The 1.3 margin was the standard regulatory threshold established by the 2008 FDA guidance for diabetes drugs. While it provides a clear framework for ruling out unacceptable excess risk, using such a margin in an active-comparator trial might lack the sensitivity to detect subtle differences in CV outcomes that a narrower margin or a placebo-controlled trial might reveal. However, the long duration (6.3 years) and high number of events in CAROLINA lend significant weight to the noninferiority conclusion despite the 1.3 upper bound.

Journal Editor
Journal Editor

The CAROLINA trial reported a high rate of study drug discontinuation (nearly 25%). As a reviewer, how would you evaluate the impact of this 'off-treatment' time on the validity of the intention-to-treat (ITT) analysis for MACE?

Key Response

High discontinuation rates in long-term trials can dilute the observed treatment effect, potentially biasing results toward noninferiority (making the drugs look more similar than they are). A tough reviewer would demand a sensitivity analysis (such as a 'per-protocol' or 'on-treatment' analysis) to ensure that the cardiovascular neutrality of glimepiride wasn't simply a result of patients stopping the drug before events occurred, though the long median exposure in CAROLINA partially mitigates this concern.

Guideline Committee
Guideline Committee

Current ADA Standards of Care prioritize SGLT2i and GLP-1RA for patients with high CV risk. Should CAROLINA’s evidence of glimepiride’s CV safety move sulfonylureas higher in the treatment algorithm for this specific population?

Key Response

While CAROLINA confirms glimepiride's CV safety (Level A evidence for noninferiority), it does not demonstrate the mortality or morbidity benefits required to displace SGLT2i or GLP-1RA. However, the findings should influence guidelines to specify that if cost is a barrier, glimepiride is a safe option.

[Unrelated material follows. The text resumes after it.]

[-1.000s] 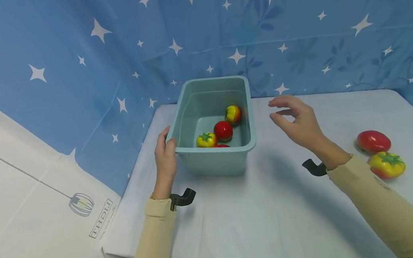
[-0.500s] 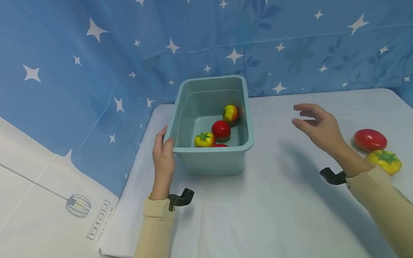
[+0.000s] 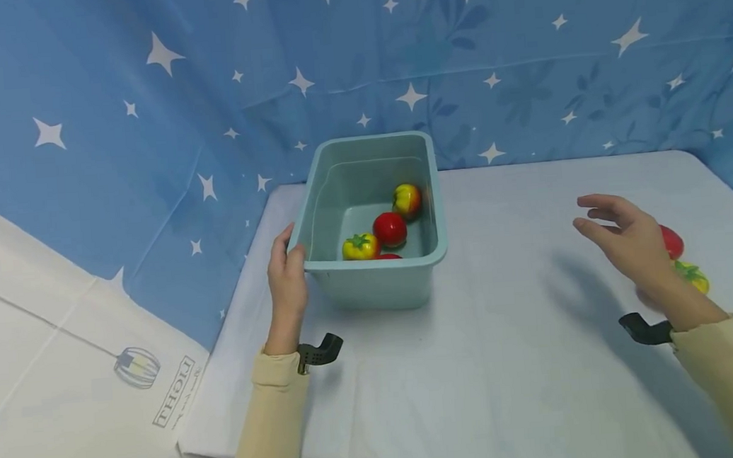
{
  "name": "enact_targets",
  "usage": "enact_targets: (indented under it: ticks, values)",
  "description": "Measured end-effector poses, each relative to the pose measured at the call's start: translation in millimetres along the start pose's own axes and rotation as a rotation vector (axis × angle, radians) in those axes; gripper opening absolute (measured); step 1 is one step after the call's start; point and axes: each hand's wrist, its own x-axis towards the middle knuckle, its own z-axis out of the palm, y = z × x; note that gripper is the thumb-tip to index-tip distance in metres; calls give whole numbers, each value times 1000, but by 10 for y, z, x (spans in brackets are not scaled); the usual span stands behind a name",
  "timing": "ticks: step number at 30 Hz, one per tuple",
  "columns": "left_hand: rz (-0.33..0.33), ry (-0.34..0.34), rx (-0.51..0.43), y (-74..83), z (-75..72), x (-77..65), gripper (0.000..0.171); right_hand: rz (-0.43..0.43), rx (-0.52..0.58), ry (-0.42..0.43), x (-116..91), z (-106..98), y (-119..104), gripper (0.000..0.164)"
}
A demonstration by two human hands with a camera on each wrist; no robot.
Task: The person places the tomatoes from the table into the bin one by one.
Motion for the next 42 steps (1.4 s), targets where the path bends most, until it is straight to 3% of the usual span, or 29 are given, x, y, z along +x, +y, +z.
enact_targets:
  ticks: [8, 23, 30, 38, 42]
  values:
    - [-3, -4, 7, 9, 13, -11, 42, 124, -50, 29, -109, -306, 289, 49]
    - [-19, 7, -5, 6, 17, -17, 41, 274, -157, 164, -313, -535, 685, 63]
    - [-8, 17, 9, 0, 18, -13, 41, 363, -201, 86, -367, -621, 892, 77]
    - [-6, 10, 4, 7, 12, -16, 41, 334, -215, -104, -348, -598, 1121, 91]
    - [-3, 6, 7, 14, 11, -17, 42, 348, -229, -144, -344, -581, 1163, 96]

It also reinforces the recommendation to prefer DPP-4 inhibitors over sulfonylureas when the goal is to minimize hypoglycemia (Grade A), as the trial quantified a 5-fold higher hypoglycemia risk with the sulfonylurea.

Clinical Landscape

Noteworthy Related Trials

2013

SAVOR-TIMI 53 Trial

n = 16,492 · NEJM

Tested

Saxagliptin

Population

T2DM patients with history of or risk factors for cardiovascular disease

Comparator

Placebo

Endpoint

Composite of cardiovascular death, myocardial infarction, or ischemic stroke

Key result: Saxagliptin did not increase or decrease the rate of ischemic events, though it was associated with an increased risk of hospitalization for heart failure.
2013

EXAMINE Trial

n = 5,380 · NEJM

Tested

Alogliptin

Population

T2DM patients who had a recent acute coronary syndrome event

Comparator

Placebo

Endpoint

Composite of cardiovascular death, nonfatal myocardial infarction, or nonfatal stroke

Key result: Alogliptin was non-inferior to placebo with respect to the primary cardiovascular outcome in this high-risk population.
2015

TECOS Trial

n = 14,671 · NEJM

Tested

Sitagliptin

Population

T2DM patients with established cardiovascular disease

Comparator

Placebo

Endpoint

Composite of cardiovascular death, nonfatal myocardial infarction, nonfatal stroke, or unstable angina hospitalization

Key result: Sitagliptin added to usual care did not increase the risk of major adverse cardiovascular events or hospitalization for heart failure.